Finding a storage solution for thread bobbins and sewing machine presser feet took years of enduring scrambled bobbins and presser feet. Bobbin boxes were too small and did not keep the threads from tangling. The original box for the presser feet was quickly outgrown so new feet were just piled on top. The proverbial light bulb came on one day, and the idea to use foam with channels cut in them to organize them came to me out of the blue. The foam is cut to fit drawers in a little plastic three drawer organizer. No more messy bobbins or misplaced presser feet. This idea worked so well that I will be trying it to for storing other tools such as compasses.

bobbins and feet drawers

Custom fit bobbins and feet drawers made using foam inserts

Tucked in the corner between the tool cabinet and the bookcase are some awkward to store items such as a box of patterns and a homemade light box. The light box was easy to make and a great solution to a dependable and horizontal surface for tracing patterns onto fabric. Taping pattern and fabric to a window was a method that was not working as it depended on daylight and was not a comfortable work surface. An internet search for how to make a portable light table will yield many results. If you use the term “box” instead of “table”, you will get a box for photo shooting instead.

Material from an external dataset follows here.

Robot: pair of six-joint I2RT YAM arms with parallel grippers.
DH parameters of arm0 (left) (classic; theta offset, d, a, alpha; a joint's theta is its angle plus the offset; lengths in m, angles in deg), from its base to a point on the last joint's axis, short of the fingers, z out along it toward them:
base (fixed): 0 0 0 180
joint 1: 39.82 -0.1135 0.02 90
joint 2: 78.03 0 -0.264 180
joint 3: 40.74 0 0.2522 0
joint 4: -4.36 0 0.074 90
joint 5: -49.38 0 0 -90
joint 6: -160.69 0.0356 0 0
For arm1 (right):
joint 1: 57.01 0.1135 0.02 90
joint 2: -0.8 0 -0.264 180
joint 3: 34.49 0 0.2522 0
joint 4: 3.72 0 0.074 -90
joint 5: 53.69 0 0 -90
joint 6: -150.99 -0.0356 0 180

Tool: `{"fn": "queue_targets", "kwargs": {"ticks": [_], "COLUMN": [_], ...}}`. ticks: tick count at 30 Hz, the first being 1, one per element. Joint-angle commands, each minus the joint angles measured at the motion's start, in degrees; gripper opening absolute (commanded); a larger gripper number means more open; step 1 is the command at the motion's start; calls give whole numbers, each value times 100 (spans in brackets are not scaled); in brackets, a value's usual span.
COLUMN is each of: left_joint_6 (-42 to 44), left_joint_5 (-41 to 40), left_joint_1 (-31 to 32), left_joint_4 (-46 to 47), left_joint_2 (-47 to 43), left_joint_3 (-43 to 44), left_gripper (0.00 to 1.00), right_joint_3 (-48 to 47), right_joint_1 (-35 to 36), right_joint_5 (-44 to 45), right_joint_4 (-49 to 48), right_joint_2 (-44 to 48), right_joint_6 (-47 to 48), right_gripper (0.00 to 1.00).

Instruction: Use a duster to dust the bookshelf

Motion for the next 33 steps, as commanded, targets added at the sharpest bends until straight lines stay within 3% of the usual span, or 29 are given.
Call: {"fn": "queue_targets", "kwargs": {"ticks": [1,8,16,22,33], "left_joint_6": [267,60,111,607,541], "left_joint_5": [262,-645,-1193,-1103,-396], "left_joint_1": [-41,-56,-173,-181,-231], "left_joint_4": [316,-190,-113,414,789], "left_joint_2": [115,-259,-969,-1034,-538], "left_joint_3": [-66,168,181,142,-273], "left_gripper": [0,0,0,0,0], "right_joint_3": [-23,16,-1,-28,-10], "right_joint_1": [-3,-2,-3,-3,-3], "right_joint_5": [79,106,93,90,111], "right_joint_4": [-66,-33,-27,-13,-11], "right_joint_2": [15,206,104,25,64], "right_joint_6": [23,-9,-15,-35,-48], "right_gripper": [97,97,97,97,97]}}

Awkward bulky stuff stored in corner

There was a skinny space between the sewing table and the door that was a perfect size for a narrow bookcase found at a consignment shop, to store sewing books, notebooks, drawing paper and other things. The space on top is not wasted as it is storage space for more supplies.

Tall bookcase fills an otherwise wasted space

My dogs like to keep me company in the sewing room so they need beds for napping. Not really beds as they prefer a makeshift bed of a box or basket half filled with fabric, and if that is not available, than any scrap of fabric will do. My son often keeps me company too as he enjoys listening to music or an audio book with me as he works on his studies and sprawls on the floor as he is now way too big for sitting on the sewing table which used to favor when he was little. And on the rare occasion that my husband is brave enough to visit my normally messy sewing room, there is a chair in the corner.

My sweet girls think all fabric is for them to sleep on

I tidied up the room for pictures, but finding solutions to sewing room problems with organization makes even a messy sewing room user friendly. I hope you found some good ideas here for solutions to any sewing room problems you might have. I’ll bet someone can find the stray spool of thread that escaped my clean-up. The first person from whom I receive a reply to this post who has correctly identified where the spool is in one of the pictures in this post will get a prize (if you are in continental USA)- a handmade, quilted fabric box.